▶ WHAT THE TASK REQUIRES: Down to the last line, set down the listing below exactly, apart from its pictures.
━━━━━━━━━━━━━━━━
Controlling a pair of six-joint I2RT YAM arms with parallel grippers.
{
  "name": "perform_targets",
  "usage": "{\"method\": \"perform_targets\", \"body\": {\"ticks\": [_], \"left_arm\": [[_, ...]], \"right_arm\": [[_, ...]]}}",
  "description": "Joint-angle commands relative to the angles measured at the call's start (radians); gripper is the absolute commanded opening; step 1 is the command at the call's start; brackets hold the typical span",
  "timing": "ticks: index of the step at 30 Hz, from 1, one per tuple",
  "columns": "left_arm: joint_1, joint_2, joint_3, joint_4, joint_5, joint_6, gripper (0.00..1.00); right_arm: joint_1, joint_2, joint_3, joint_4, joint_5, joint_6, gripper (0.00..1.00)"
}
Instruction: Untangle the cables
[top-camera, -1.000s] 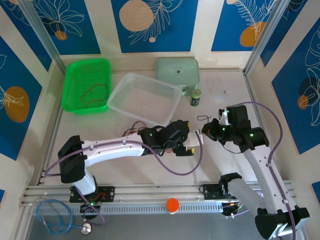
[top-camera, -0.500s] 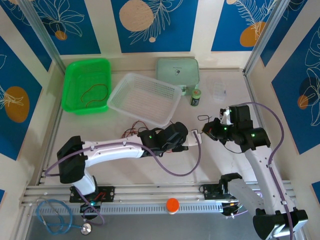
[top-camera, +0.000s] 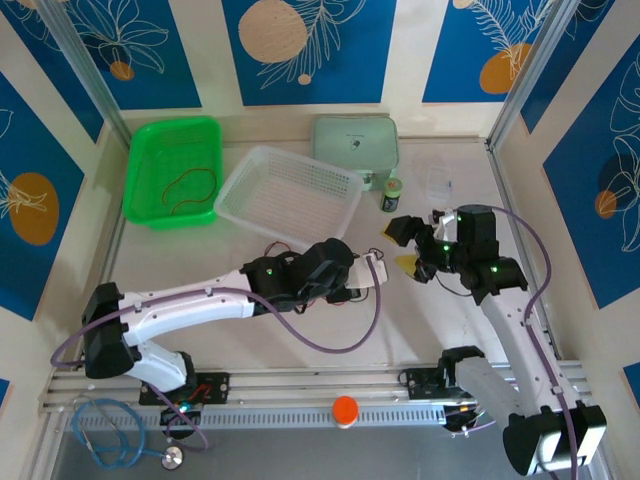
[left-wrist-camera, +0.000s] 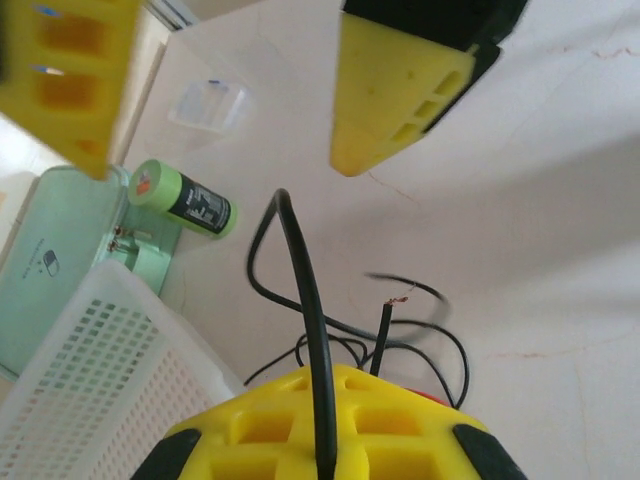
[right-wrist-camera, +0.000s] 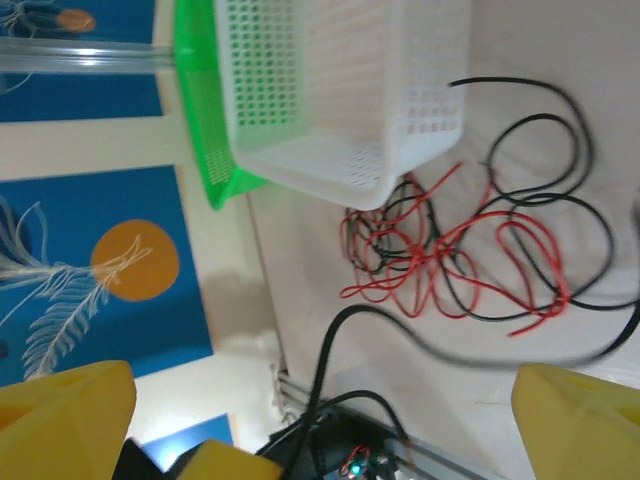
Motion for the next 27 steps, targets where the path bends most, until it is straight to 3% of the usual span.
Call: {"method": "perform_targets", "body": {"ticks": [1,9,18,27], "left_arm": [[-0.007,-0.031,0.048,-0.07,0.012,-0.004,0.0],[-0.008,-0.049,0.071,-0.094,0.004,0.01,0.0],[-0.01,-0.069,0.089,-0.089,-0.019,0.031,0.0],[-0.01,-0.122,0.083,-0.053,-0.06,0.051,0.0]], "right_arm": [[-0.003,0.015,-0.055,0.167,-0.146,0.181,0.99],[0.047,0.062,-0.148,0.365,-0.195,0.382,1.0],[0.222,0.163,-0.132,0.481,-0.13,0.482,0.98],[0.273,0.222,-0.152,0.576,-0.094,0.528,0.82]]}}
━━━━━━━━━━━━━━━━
▶ ANSWER TO THE PROBLEM:
Controlling a pair of six-joint I2RT YAM arms with parallel grippers.
{
  "name": "perform_targets",
  "usage": "{\"method\": \"perform_targets\", \"body\": {\"ticks\": [_], \"left_arm\": [[_, ...]], \"right_arm\": [[_, ...]]}}",
  "description": "Joint-angle commands relative to the angles measured at the call's start (radians); gripper is the absolute commanded opening; step 1 is the command at the call's start; brackets hold the typical span",
  "timing": "ticks: index of the step at 30 Hz, from 1, one per tuple",
  "columns": "left_arm: joint_1, joint_2, joint_3, joint_4, joint_5, joint_6, gripper (0.00..1.00); right_arm: joint_1, joint_2, joint_3, joint_4, joint_5, joint_6, gripper (0.00..1.00)"
}
Instruction: Untangle the cables
[top-camera, -1.000s] 
[top-camera, -0.500s] 
[top-camera, +0.000s] 
[left-wrist-camera, +0.000s] 
[right-wrist-camera, +0.000s] 
Motion for the next 27 steps, targets where the path bends most, until it is straight to 3% of the usual span.
Call: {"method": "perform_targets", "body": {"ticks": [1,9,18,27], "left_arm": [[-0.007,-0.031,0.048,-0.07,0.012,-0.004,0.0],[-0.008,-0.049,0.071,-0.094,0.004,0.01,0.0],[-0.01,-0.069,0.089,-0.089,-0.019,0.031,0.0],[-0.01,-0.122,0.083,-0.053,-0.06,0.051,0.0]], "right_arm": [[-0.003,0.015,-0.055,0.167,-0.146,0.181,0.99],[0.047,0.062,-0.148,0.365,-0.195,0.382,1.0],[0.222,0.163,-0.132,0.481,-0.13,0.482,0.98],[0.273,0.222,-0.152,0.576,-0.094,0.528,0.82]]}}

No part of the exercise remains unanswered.